Officials don't know if shrink-swell caused the structural problems.

"That can be addressed through a properly designed building, properly engineered building, and so that's data that the contractor will use to build the Wastewater Treatment Plant upgrade, " Rex said. "If you put a building together with a proper foundation and you know what type of soils you're dealing with it doesn't become a problem. It's when you don't sort of follow the proper procedures and design techniques that soil can be an issue."

The town recently contracted with English Construction to build a new public works facility on land in the North Shenandoah Industrial and Business Park. Rex noted that English must follow the regular procedures and abide by the usual requirements when building the new headquarters.
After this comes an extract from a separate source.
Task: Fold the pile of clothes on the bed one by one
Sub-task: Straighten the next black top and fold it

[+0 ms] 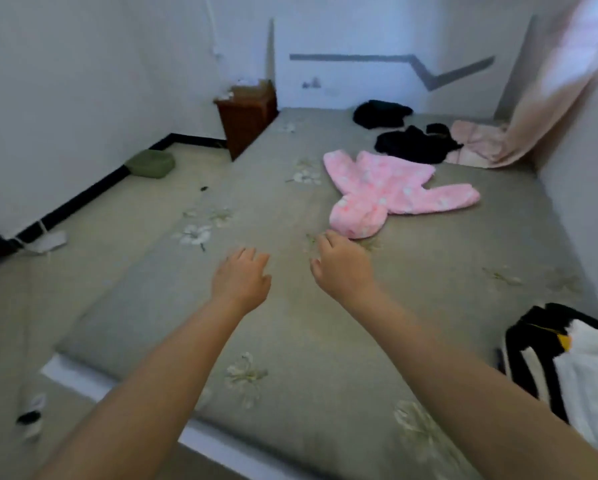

As the town moves into the design process, Rex said the firm would have to follow the local requirements for the building's construction.

Whether the town employees who built the public works building followed Strasburg's own design standards at the time, or regulations under the state building code, remains uncertain.

At the special meeting Thursday, Councilman Donald Le Vine commented that the situation makes it even more apparent that the town needs to follow whatever building regulations it imposes on residents and developers.

Rex said the point Le Vine was trying to make is that it's important for local governments to follow the same processes others are required to. "Not only ensure that there's fairness but also the same aesthetic standard applies to a local government building as it does to any other structure."